WORK ORDER: Scan the records beneath this line for the line holding "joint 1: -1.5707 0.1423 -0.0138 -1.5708" and the line holding "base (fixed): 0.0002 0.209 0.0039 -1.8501", then transcribe exactly those two and all lines between.

RECORDS SUPPLIED:
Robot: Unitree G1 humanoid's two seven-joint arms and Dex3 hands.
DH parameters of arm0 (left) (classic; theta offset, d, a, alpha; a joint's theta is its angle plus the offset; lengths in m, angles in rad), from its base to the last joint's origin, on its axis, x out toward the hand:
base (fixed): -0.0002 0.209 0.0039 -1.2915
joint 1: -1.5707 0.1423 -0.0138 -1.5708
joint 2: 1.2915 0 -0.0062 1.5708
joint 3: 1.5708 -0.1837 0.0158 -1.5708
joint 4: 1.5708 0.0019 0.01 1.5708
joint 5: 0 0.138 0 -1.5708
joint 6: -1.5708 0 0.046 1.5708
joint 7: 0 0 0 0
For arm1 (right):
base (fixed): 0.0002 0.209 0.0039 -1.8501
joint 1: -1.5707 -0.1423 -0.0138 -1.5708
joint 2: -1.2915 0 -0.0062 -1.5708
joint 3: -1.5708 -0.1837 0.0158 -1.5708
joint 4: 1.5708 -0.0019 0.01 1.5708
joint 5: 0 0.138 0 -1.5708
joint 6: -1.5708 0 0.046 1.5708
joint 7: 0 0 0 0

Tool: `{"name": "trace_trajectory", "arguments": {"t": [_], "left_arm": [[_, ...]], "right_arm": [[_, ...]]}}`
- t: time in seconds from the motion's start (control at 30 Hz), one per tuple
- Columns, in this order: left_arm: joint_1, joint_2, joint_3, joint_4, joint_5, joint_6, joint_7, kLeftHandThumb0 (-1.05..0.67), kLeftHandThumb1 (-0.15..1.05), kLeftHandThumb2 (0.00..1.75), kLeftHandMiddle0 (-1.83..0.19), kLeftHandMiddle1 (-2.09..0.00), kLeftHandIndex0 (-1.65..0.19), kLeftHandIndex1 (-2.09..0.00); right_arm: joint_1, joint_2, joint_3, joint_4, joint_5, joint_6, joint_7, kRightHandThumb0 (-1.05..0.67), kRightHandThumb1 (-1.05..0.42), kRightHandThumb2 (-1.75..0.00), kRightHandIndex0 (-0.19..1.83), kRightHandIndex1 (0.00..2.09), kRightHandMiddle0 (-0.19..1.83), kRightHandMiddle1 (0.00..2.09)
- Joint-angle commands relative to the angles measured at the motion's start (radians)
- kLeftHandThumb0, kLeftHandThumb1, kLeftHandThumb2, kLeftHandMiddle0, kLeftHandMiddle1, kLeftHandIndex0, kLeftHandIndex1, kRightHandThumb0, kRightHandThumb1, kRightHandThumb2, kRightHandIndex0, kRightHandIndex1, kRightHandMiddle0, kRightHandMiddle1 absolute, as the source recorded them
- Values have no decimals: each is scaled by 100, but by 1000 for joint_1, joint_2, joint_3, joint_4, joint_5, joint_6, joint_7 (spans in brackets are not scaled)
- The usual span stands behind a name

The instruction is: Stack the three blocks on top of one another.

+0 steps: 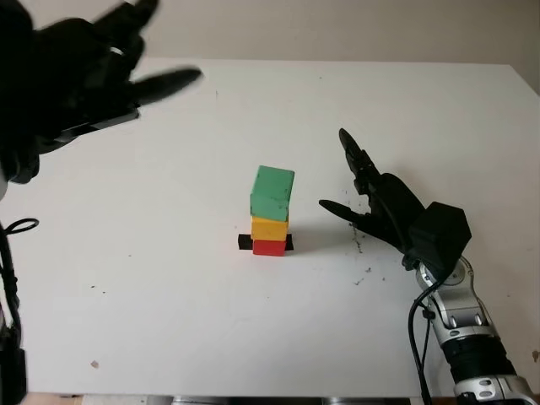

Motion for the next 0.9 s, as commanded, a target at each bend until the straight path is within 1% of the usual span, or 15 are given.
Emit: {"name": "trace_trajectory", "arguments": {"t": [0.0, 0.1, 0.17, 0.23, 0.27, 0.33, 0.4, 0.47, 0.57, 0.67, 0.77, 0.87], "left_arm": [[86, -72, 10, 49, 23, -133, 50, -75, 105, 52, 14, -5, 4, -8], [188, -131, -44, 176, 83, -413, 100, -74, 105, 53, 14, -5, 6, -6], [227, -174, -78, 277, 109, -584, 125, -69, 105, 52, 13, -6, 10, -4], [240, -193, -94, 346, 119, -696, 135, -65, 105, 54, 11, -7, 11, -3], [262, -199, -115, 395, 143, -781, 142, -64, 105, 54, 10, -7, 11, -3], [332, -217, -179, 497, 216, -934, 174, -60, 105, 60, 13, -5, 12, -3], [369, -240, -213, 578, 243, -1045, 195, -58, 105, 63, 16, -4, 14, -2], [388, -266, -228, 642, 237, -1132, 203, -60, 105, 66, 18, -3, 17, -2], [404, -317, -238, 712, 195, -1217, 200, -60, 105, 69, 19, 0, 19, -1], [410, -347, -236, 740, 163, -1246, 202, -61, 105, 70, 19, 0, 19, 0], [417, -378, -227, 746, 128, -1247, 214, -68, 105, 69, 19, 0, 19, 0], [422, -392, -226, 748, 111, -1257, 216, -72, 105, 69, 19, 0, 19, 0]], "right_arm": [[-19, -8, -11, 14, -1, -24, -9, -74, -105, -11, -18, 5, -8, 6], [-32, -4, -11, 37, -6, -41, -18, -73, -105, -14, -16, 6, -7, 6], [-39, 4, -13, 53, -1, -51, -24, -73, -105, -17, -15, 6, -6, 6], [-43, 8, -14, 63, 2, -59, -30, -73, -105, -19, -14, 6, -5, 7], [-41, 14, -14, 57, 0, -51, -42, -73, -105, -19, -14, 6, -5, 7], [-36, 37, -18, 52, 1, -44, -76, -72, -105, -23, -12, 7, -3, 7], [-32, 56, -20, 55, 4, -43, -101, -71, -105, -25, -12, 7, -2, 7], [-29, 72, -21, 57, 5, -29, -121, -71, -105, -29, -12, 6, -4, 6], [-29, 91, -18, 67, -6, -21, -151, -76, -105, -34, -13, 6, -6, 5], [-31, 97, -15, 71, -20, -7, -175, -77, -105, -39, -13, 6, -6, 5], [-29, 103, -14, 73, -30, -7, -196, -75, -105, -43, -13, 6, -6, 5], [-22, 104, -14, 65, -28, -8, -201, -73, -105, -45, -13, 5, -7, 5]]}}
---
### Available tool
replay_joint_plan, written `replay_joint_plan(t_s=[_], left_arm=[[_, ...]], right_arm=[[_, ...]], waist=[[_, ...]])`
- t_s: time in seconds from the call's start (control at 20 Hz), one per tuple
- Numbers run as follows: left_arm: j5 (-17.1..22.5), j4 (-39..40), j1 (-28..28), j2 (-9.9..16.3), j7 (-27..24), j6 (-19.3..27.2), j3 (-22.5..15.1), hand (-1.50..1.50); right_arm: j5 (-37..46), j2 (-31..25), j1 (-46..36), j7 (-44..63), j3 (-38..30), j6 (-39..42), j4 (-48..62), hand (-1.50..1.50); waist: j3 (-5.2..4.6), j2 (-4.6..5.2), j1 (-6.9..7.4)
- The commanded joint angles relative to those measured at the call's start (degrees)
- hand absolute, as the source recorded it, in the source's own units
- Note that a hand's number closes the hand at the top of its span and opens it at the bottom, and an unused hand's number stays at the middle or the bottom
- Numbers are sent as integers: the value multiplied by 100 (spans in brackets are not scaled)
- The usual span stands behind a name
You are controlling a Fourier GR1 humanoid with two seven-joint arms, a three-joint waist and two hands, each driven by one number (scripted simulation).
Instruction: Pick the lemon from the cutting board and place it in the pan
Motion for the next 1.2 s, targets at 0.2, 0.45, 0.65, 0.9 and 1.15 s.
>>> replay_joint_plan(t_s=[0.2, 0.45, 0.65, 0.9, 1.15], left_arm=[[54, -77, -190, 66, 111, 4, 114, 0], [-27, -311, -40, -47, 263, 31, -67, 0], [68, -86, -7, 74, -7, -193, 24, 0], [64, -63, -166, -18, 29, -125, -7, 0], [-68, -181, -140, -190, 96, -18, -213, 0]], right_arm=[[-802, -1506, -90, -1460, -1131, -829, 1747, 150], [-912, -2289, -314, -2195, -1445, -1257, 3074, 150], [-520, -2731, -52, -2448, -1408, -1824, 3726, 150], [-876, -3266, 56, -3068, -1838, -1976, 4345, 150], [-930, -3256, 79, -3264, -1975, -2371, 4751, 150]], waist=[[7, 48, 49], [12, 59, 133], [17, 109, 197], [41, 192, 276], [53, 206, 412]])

SOLUTION FOR THIS TASK:
joint 1: -1.5707 0.1423 -0.0138 -1.5708
joint 2: 1.2915 0 -0.0062 1.5708
joint 3: 1.5708 -0.1837 0.0158 -1.5708
joint 4: 1.5708 0.0019 0.01 1.5708
joint 5: 0 0.138 0 -1.5708
joint 6: -1.5708 0 0.046 1.5708
joint 7: 0 0 0 0
For arm1 (right):
base (fixed): 0.0002 0.209 0.0039 -1.8501

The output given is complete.